## GIVEN RECORDS
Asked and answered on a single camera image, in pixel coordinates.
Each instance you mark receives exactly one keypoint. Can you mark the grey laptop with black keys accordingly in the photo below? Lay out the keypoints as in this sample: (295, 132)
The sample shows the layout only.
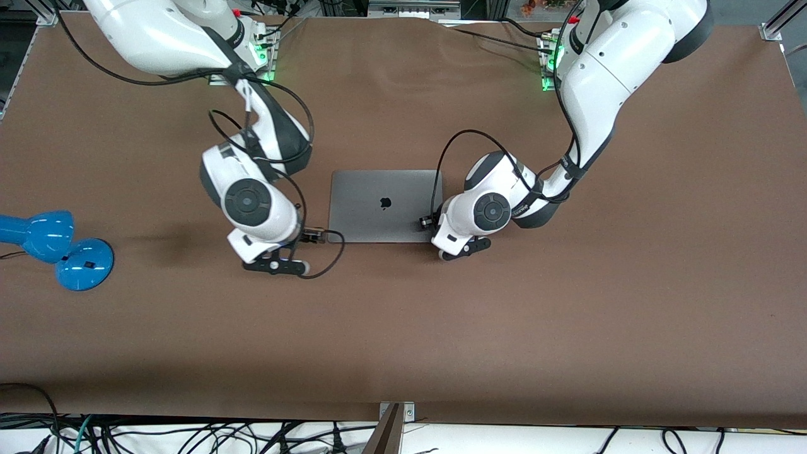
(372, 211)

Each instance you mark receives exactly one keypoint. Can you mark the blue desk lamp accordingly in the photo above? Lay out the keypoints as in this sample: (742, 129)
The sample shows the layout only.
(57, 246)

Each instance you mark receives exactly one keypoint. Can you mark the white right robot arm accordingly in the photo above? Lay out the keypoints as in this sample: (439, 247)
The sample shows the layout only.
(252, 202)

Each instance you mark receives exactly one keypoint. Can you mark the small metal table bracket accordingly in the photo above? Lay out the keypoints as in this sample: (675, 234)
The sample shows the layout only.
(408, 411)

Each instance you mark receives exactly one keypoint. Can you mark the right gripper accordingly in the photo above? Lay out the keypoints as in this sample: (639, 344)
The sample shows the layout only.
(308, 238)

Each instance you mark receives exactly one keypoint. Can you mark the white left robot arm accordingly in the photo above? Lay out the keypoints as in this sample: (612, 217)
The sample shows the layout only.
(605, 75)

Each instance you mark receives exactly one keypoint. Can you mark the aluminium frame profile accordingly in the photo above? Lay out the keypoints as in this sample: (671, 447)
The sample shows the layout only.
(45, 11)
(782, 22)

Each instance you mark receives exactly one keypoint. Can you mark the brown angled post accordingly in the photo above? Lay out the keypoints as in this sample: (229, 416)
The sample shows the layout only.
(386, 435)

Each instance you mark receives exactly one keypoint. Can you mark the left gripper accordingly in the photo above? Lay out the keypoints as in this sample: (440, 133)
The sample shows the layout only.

## PROBLEM STATEMENT
Where does the string "right" occur in the listing above? Return every line that contains it.

## RESPONSE AREA
Each instance you mark receives exactly one keypoint. Can you mark the white right robot arm accordingly in the photo above? Lay out the keypoints as in this sample: (439, 247)
Each instance you mark receives exactly one keypoint. Can you mark the right gripper accordingly in the photo above? Lay out the keypoints as in this sample: (639, 344)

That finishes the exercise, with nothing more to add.